VAT Base (DPP) corrections often become a major obstacle for Taxpayers when return administrations are not managed precisely according to regulatory mandates. In the dispute between PT CHS and the tax authorities, the failure to issue valid tax credit notes (nota retur) resulted in the outflow of goods from the warehouse being classified as a taxable delivery of goods subject to VAT.
The dispute arose when a tax audit discovered significant inventory outflows which the Taxpayer claimed were returns of damaged goods to the supplier, PT IPI. However, due to the absence of credit notes issued according to formal tax provisions, the examiner re-characterized the transaction as unreported sales. The tax authorities even added a gross profit margin of 11.13% on top of the inventory value, causing the VAT base correction to escalate significantly.

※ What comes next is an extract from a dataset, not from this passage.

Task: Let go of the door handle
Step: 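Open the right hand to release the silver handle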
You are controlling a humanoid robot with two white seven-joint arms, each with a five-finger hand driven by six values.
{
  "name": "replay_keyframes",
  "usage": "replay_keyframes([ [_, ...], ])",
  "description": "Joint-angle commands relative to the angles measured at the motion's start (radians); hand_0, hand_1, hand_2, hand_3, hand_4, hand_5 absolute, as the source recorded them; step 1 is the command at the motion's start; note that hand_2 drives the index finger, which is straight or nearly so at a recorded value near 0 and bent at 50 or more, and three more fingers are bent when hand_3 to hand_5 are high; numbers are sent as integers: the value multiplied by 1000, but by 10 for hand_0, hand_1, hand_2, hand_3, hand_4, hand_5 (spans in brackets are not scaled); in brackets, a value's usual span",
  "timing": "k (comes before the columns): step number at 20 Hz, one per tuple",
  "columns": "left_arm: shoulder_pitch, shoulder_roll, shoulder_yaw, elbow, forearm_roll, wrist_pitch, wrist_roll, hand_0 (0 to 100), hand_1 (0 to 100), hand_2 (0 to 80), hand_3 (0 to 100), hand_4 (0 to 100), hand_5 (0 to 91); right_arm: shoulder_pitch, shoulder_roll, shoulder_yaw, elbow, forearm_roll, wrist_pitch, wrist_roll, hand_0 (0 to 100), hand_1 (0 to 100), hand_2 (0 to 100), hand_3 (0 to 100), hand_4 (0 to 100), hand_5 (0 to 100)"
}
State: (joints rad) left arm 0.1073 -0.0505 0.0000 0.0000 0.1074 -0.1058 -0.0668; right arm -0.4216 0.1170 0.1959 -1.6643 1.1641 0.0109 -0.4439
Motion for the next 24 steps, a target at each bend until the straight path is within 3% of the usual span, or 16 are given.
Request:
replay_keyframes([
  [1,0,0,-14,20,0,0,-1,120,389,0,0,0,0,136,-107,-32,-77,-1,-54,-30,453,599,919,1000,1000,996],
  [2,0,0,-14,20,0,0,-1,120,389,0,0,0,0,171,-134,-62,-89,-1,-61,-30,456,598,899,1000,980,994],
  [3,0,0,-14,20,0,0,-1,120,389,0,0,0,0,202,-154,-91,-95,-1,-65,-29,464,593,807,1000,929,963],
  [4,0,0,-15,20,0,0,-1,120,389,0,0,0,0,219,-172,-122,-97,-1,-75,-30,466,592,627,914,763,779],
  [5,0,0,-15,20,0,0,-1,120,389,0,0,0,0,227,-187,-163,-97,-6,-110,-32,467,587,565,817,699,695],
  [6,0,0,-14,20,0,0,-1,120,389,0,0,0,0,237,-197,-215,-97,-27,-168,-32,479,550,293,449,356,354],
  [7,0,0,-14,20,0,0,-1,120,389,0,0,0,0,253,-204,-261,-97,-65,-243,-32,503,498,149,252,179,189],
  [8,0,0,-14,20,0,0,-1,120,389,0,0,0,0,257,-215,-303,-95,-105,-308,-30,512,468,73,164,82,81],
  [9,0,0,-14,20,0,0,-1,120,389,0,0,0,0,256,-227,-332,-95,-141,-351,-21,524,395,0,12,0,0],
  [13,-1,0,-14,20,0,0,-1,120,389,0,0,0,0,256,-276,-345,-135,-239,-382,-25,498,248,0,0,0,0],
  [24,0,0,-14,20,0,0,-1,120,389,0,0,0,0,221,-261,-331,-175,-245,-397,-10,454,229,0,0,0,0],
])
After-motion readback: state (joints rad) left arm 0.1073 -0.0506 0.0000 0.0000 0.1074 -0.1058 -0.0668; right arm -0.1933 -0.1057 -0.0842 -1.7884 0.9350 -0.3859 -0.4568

In court, PT CHS argued that the goods were returned in bulk following the termination of a partnership, making it difficult to identify the original Tax Invoice references required to issue credit notes. However, the Board of Judges emphasized legal certainty and the close link to the previously decided Corporate Income Tax dispute. The Judges ruled that without formal credit notes, the argument for goods returns is legally inadmissible; therefore, the mutation automatically becomes a VAT object under Article 4 paragraph (1) letter a of the VAT Law.
This ruling reinforces that in the VAT system, formal documents like credit notes are not merely administrative supplements but material requirements to cancel or reduce Output Tax. The implication for other Taxpayers is the urgency of maintaining the integrity of logistics and tax documentation, especially in return transactions, to avoid business turnover corrections that could lead to double taxation.